С этими словами Отто отступает, и мало-помалу, не сразу, но праздник на площади возобновляется.
– Ну, – спрашиваю я, склонившись к нему, – ты хочешь остаться?
– Хочу.
– А с чего бы это, Коул, а? – Я нагибаюсь так низко, что наши носы почти соприкасаются.

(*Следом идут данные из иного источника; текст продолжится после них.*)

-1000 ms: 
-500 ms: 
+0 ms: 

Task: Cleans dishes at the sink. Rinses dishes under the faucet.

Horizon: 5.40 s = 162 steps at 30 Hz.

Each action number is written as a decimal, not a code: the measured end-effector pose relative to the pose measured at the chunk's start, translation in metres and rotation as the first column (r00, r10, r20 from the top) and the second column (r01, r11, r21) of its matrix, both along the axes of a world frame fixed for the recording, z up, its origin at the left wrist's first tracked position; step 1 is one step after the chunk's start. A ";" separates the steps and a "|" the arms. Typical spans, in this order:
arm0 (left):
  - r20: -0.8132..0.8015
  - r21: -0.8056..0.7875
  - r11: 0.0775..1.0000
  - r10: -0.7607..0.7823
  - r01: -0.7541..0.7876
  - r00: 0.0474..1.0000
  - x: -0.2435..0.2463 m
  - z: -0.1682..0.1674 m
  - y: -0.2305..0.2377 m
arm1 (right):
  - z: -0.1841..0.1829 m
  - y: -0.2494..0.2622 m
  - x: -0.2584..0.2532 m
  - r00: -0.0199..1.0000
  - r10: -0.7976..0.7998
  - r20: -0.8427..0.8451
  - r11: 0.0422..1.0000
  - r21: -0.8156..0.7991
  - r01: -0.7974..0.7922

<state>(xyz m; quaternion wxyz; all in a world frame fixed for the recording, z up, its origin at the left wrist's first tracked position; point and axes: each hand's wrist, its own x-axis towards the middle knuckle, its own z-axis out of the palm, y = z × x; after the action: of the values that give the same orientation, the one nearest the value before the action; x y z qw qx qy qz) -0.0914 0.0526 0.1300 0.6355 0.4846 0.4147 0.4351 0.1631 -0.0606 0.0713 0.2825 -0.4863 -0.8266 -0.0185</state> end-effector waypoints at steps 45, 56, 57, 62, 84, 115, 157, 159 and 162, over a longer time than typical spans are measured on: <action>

– Да знаешь, – улыбается он, – погода нынче уж больно хороша.
Фыркнув, я выпрямляюсь, но его пальцы пробираются к моему затылку, перебирают волосы, Коул притягивает меня к себе ближе, ближе, пока мы не соприкасаемся лбами. Его рука опускается мне на плечи и ниже, по спине. На этот раз я не отшатываюсь.
Он целует меня в нос.
– Лекси.
И целует меня в щеку.
– Я хочу остаться здесь.
И целует меня в шею.
– Потому что здесь ты.
И я чувствую, что он улыбается.
Праздник идет на убыль, и жители деревни расходятся по домам, и все постепенно замирает, кроме его рук, сжимающих мои. И его губ, приникших к моим. Я отстраняюсь, чтобы заглянуть в его большие серые глаза.
– Не смотри на меня так, – просит он с тихим смехом.
– Как?
– Как будто я не взаправдашний или не взаправду здесь. Как будто я могу раствориться в воздухе.
– А ты можешь? – спрашиваю я.
Он хмурится, выпрямляется и разворачивается так, чтобы видеть меня.
– Надеюсь, что нет. Это место – единственное, где я хочу быть.
* * *
Позднее тем же вечером рядом со мной в кровати вертится Рен, и это радует меня, как никогда. Я позволяю ей перетянуть к себе все одеяло, устроить из него гнездо, и только легонько шлепаю, ласково, нежно. Я хочу увидеть завтрашнее утро, ее куколок из хлеба и ее игры в коридоре. Я хочу увидеть, как она взрослеет, день за днем, у меня на глазах.
За стенами дома дует ветер.
Я улыбаюсь в темноте. Луна не светит, и тени не пляшут на стенах. Скоро придет сон. Закрыв глаза, я вижу лицо ведьмы, развороченный череп, робко проросший сквозь него цветок. То, как ее неутолимая ярость превратилась в нечто иное, стоило ей увидеть свой дом. Свой сад. Я надеюсь, что она обрела покой. Мне хочется понять, что это такое, покой, – не то ли, что я чувствую сейчас, что окутывает меня покрывалом, прохладным и уютным. В тишине я воображаю, будто слышу, как отцовский голос нашептывает мне истории, слышанные уже тысячу раз. Истории, помогающие верить, что он близко, рядом.
Ветер на торфяных пустошах – штука непростая. Он всегда таков. Он меняет свой голос и придает ему любую форму. Захочет – станет длинным и тонким, чтобы проскользнуть под дверью, захочет – будет плотным и дышащим, чтобы казаться чем-то весомым, из плоти и крови.
За эту новую историю я стану крепко держаться, спрячу ее рядом с папиными сказками на ночь, рядом с рассказами Магды за чаем. Я буду помнить все.